EU supermarkets lack policies for detecting slavery used to produce seafood, Deloitte study finds

European supermarket chains lack policies to discover and take action on slavery issues in their seafood supply chains, a new Deloitte study released by the European tuna fleet has found.

The study analyzed 35 marketers of canned tuna in the European Union and found half have no processes defined for taking action regarding human rights problems in their supply chains, only 17 percent have complaint mechanisms for their employees to report issues, and just 11 percent have internal policies and monitoring procedures in place to detect whether slavery was used to make the products they sell. Just one supermarket group has a policy that expressly prohibits slavery to be in its supply chain, the research group found.

Slavery and other human rights abuses have been a longstanding problem in the global seafood industry, with recent exposes revealing forced labor used by  shrimp processing companies in Southeast Asia – particularly Thailand – as well as onboard Chinese, Taiwanese, and Thai tuna-fishing vessels.

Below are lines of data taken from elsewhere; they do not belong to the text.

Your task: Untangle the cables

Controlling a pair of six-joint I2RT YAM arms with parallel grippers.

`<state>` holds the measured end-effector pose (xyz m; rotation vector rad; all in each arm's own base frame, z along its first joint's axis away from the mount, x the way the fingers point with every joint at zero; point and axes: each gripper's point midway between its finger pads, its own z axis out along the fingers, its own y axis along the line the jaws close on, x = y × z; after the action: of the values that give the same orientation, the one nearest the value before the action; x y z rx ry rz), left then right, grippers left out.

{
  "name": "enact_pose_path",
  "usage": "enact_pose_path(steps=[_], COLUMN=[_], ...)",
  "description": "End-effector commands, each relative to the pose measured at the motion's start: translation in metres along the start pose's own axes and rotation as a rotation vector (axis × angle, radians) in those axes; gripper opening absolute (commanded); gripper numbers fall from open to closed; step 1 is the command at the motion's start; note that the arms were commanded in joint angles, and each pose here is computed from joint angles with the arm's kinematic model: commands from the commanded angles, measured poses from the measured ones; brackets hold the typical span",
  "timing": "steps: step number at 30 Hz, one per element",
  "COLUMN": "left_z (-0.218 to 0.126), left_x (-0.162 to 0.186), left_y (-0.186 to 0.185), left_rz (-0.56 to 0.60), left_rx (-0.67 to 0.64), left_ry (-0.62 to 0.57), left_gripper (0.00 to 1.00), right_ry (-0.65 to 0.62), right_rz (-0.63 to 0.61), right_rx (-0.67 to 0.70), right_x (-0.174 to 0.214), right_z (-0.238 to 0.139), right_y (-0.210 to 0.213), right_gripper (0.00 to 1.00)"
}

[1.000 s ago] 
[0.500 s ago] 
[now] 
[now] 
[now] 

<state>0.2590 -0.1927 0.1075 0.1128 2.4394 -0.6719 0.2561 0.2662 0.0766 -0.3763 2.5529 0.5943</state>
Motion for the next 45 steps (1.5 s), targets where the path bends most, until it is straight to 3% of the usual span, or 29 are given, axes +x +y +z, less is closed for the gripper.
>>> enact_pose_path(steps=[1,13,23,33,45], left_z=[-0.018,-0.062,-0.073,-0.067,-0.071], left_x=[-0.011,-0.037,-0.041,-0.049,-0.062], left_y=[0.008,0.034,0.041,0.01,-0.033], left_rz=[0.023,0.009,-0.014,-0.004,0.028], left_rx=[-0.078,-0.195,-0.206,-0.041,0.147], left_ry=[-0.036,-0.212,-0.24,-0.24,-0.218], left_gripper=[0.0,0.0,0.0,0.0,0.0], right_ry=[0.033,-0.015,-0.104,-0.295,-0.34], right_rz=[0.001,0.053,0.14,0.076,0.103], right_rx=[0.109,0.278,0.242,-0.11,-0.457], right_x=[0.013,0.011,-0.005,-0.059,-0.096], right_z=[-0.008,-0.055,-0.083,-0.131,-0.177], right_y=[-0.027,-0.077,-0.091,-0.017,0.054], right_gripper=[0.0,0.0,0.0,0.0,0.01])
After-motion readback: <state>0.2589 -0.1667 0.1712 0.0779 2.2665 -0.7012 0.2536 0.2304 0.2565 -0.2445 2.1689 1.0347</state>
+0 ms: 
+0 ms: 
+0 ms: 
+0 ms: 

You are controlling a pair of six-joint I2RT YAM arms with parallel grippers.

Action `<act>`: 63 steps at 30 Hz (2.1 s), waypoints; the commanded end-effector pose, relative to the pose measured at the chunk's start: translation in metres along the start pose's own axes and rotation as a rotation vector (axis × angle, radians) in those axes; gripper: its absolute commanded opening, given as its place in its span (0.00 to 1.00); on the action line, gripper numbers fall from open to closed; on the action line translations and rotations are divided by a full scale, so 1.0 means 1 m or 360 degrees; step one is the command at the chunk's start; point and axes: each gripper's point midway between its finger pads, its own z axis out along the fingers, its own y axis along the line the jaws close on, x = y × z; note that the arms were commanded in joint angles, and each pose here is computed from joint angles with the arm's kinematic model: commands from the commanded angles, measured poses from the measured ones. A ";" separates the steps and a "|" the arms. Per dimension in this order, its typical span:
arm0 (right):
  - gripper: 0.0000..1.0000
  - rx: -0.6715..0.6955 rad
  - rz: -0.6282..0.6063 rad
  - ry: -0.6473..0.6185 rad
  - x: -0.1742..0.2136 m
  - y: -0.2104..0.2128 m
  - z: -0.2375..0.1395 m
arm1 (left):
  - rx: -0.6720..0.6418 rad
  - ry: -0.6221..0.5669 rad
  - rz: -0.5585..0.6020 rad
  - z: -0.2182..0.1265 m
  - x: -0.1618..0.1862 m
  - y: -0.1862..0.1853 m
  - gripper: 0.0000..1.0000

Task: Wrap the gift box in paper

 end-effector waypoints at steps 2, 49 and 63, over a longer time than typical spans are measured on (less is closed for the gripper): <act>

Julio Morón, the director of OPAGAC, an association of nine operators of 47 tuna purse-seiners fishing in the Atlantic, Indian, and Pacific oceans that is collectively responsible for eight percent of the world’s tuna catch, said without supermarkets doing due diligence, European consumers may be unaware they are buying and eating seafood caught or processed using methods that violate human rights.

“In the European tropical tuna fleets, we’ve been complaining for some time that this is the area of the fishing industry that has the most systematic violations of human rights and slavery on board. And it’s something real, and it’s not a freak occurrence. It seems to be a trend, turning into a scourge that may be affecting thousands of sailors, without European consumers being aware of it,” Morón said. “And what’s more, we have to bear in mind the latest census of Chinese fishing vessels operating the world over. That’s 17,000 vessels.”

Major corporate suppliers of Western Pacific-fished canned tuna for European supermarkets are especially lax in watching out for and prosecuting violations of workers’ human rights in their tuna production chain, the study found. That lack of oversight is at odds with a growing trend showing growing public concern over the sustainability of the food they eat. But while more and more big food retailers embrace sustainable product policies, the efforts of supermarket companies appear to be focused on environmental and biological sustainability, with less emphasis placed on human rights and social conditions in the food-producing workforce.

Deloitte’s study also surveyed 11,000 customers of large European supermarkets and found many consumers have switched or are giving more serious consideration to purchasing environmentally and socially sustainable products. In Spain, 76 percent of consumers said sustainability was a factor in their purchase of canned tuna. Drilling down, respect for marine resources,  environmental impact, lawfulness of fishing practices, and protection of human rights and decent working conditions, were the top four sustainability issues considered by Spanish customers in purchasing canned tuna.

“Consumer sensitivity to environmental sustainability seems to be gaining ground, but I think the time has come for the European Union to deal with the humanitarian problem in fishing once and for all,” Morón said. “We can’t keep importing fish, and at zero import duty, from companies and vessels that sneer at human lives. Consumers are starting to perceive the situation for what it is, and they’re starting to act against it, and the European tuna fleet is wondering what European politicians are waiting for before they do likewise.”